Ancient two-sided bone dice artifacts discovered at Native American archaeological sites across western United States

Native Americans Invented Dice 12,000 Years Ago

🤯 Mind Blown

New research reveals Native Americans were playing games of chance during the Ice Age, pushing back the history of dice by more than 6,000 years. This discovery rewrites what we know about ancient intellectual innovation.

Long before ancient Mesopotamia had dice, Native Americans were already playing games of chance around Ice Age campfires.

A groundbreaking study published in American Antiquity reveals that the world's oldest known dice were created by Native Americans over 12,000 years ago. That's a stunning 6,000 years earlier than dice found anywhere else on Earth.

Colorado State University archaeologist Robert Madden made the discovery after studying hundreds of artifacts from 57 archaeological sites across the western United States. He identified more than 600 dice dating back as far as 13,000 years, with the three oldest examples linked to the Folsom culture of hunter-gatherers in what's now Wyoming, Colorado, and New Mexico.

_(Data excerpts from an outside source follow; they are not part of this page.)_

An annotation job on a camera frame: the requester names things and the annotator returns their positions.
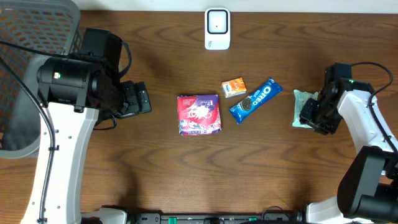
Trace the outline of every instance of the cable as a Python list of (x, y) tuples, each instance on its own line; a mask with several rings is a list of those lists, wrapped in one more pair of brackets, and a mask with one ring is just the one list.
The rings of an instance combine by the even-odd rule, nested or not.
[(54, 150), (55, 148), (55, 132), (54, 129), (51, 125), (51, 122), (47, 115), (45, 114), (43, 108), (41, 107), (39, 101), (37, 101), (36, 97), (32, 94), (32, 92), (28, 89), (28, 87), (25, 85), (25, 83), (15, 74), (14, 71), (7, 65), (7, 63), (0, 57), (0, 64), (17, 80), (18, 84), (20, 84), (22, 90), (26, 93), (26, 95), (32, 100), (33, 104), (39, 111), (40, 115), (42, 115), (43, 120), (47, 128), (49, 129), (49, 134), (50, 134), (50, 155), (49, 155), (49, 161), (47, 163), (47, 170), (45, 171), (45, 177), (44, 177), (44, 183), (43, 183), (43, 191), (42, 191), (42, 197), (40, 199), (40, 214), (39, 214), (39, 219), (37, 220), (40, 223), (45, 222), (44, 218), (44, 209), (45, 209), (45, 199), (47, 197), (47, 189), (49, 186), (49, 180), (50, 180), (50, 173), (51, 173), (51, 167), (52, 167), (52, 161), (54, 159)]
[(112, 115), (112, 122), (113, 122), (113, 127), (108, 127), (108, 128), (95, 128), (95, 131), (107, 131), (107, 130), (112, 130), (114, 128), (116, 128), (116, 126), (118, 125), (118, 121), (116, 120), (116, 118)]
[(369, 107), (369, 110), (371, 111), (371, 114), (372, 114), (372, 117), (374, 119), (374, 122), (376, 122), (376, 124), (377, 124), (378, 128), (380, 129), (380, 132), (382, 133), (384, 139), (387, 141), (388, 145), (390, 145), (391, 149), (394, 151), (394, 153), (398, 157), (398, 150), (397, 150), (396, 146), (392, 143), (392, 141), (390, 139), (391, 136), (389, 136), (386, 133), (386, 130), (384, 130), (383, 126), (381, 125), (381, 123), (379, 121), (379, 119), (377, 118), (376, 113), (373, 110), (374, 103), (372, 103), (372, 99), (373, 99), (374, 96), (376, 96), (376, 94), (380, 93), (381, 91), (385, 90), (389, 85), (391, 85), (391, 83), (392, 83), (392, 72), (388, 68), (386, 68), (385, 66), (383, 66), (383, 65), (381, 65), (379, 63), (375, 63), (375, 62), (358, 62), (358, 63), (352, 64), (351, 66), (353, 67), (353, 66), (356, 66), (356, 65), (375, 65), (375, 66), (377, 66), (379, 68), (382, 68), (390, 76), (390, 80), (385, 86), (381, 87), (380, 89), (378, 89), (377, 91), (375, 91), (374, 93), (371, 94), (371, 96), (368, 99), (368, 107)]
[(262, 220), (264, 220), (265, 215), (267, 214), (268, 210), (269, 210), (269, 209), (272, 209), (272, 208), (278, 208), (278, 209), (280, 209), (280, 210), (284, 213), (284, 215), (285, 215), (288, 219), (290, 219), (290, 217), (285, 213), (285, 210), (283, 210), (283, 208), (274, 205), (274, 206), (268, 207), (268, 208), (262, 213), (262, 215), (261, 215), (261, 219), (262, 219)]
[(8, 45), (10, 47), (14, 47), (14, 48), (17, 48), (17, 49), (25, 50), (27, 52), (32, 52), (32, 53), (35, 53), (35, 54), (41, 54), (41, 55), (46, 55), (46, 56), (50, 56), (50, 57), (68, 58), (68, 55), (54, 54), (54, 53), (48, 53), (48, 52), (43, 52), (43, 51), (39, 51), (39, 50), (34, 50), (34, 49), (30, 49), (28, 47), (23, 47), (23, 46), (20, 46), (20, 45), (16, 45), (16, 44), (4, 41), (4, 40), (0, 40), (0, 44)]
[(130, 66), (131, 66), (131, 61), (132, 61), (129, 45), (126, 42), (122, 42), (122, 44), (123, 44), (124, 48), (126, 49), (127, 57), (129, 58), (129, 64), (127, 65), (126, 68), (124, 68), (123, 70), (121, 70), (119, 72), (119, 78), (122, 78), (129, 71)]

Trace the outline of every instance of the snack package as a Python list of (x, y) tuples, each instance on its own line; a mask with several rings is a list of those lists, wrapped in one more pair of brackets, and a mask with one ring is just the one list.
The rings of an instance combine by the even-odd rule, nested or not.
[(282, 91), (283, 88), (273, 79), (269, 78), (254, 93), (251, 93), (248, 97), (229, 109), (229, 112), (236, 119), (236, 122), (240, 124), (258, 107)]
[(225, 98), (246, 93), (243, 78), (237, 78), (221, 84), (224, 90)]
[(314, 100), (318, 98), (318, 92), (311, 94), (307, 92), (301, 92), (300, 90), (293, 90), (293, 93), (295, 101), (294, 101), (294, 119), (292, 126), (297, 128), (311, 128), (311, 126), (307, 124), (300, 123), (300, 112), (309, 98), (313, 98)]
[(221, 131), (218, 95), (177, 97), (178, 127), (183, 136)]

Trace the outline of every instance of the oreo logo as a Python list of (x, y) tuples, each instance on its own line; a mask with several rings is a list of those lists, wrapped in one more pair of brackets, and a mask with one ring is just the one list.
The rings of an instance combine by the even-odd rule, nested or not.
[(253, 105), (257, 105), (258, 103), (260, 103), (261, 100), (263, 100), (268, 95), (269, 92), (271, 92), (271, 87), (270, 86), (264, 87), (264, 89), (256, 98), (256, 100), (254, 100)]

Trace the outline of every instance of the white panel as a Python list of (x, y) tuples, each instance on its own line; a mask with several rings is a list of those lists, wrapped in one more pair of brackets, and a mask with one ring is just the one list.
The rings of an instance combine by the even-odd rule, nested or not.
[(81, 10), (398, 13), (397, 0), (72, 0)]
[(125, 211), (113, 208), (101, 208), (98, 211), (81, 214), (82, 217), (97, 217), (103, 224), (125, 224), (127, 221), (127, 213)]
[[(85, 108), (83, 113), (75, 113), (73, 105), (49, 103), (44, 108), (55, 131), (55, 145), (59, 150), (54, 152), (50, 173), (47, 198), (45, 201), (45, 218), (47, 224), (80, 223), (80, 186), (86, 158), (88, 141), (98, 119), (99, 111)], [(35, 181), (32, 195), (25, 212), (22, 224), (37, 224), (40, 199), (44, 177), (49, 160), (49, 130), (40, 117), (40, 149), (37, 159)]]
[(227, 31), (228, 13), (225, 11), (211, 11), (209, 14), (209, 31), (214, 34), (225, 33)]
[[(345, 91), (337, 105), (338, 113), (348, 126), (349, 133), (355, 144), (356, 153), (359, 153), (363, 146), (378, 146), (383, 151), (393, 152), (390, 145), (384, 141), (384, 137), (368, 108), (370, 96), (371, 94), (368, 91)], [(379, 122), (387, 135), (392, 136), (391, 142), (397, 146), (398, 141), (380, 113), (376, 97), (373, 97), (372, 103), (374, 103), (373, 110)]]
[(344, 218), (337, 205), (337, 196), (307, 205), (307, 222), (319, 224), (373, 223), (363, 218)]

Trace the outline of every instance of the oreo cookie image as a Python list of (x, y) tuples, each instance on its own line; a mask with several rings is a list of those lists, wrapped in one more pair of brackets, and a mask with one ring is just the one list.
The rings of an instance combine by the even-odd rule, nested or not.
[(244, 111), (251, 110), (251, 106), (252, 106), (252, 101), (249, 97), (246, 97), (241, 101), (241, 107)]
[(282, 91), (283, 88), (273, 79), (269, 78), (257, 90), (249, 94), (248, 97), (230, 108), (229, 112), (236, 119), (237, 124), (240, 124), (247, 116), (256, 111), (258, 107)]

These early dice looked simpler than today's six-sided cubes. They were two-sided pieces of bone or wood with one marked side and one unmarked side, but they represented something profound: humanity's first structured engagement with probability and randomness.

Native Americans Invented Dice 12,000 Years Ago

The discovery reveals fascinating social patterns too. Historical records show that 81 percent of Native American dice games were played exclusively by women, suggesting women may have led these intellectual and social innovations thousands of years ago.

Why This Inspires

This finding does more than rewrite history books. It shows how games brought different groups together at tribal gatherings and territorial frontiers, serving as bridges between communities. What looked like simple entertainment was actually a sophisticated tool for cultural exchange and knowledge sharing.

Archaeologist Robert Weiner of Dartmouth College, who wasn't involved in the research, called it "the most exciting paper I've seen in North American archaeology in at least the last five years." He praised how it demonstrates Native American contributions to global intellectual history.

The study opens new questions about who played these games, how they worked, and what roles they served in ancient societies. But one thing is clear: our ancestors were engaging with complex mathematical concepts far earlier than anyone imagined.

Native Americans weren't just surviving the Ice Age—they were innovating, socializing, and exploring the mathematics of chance in ways that would shape human culture for millennia to come.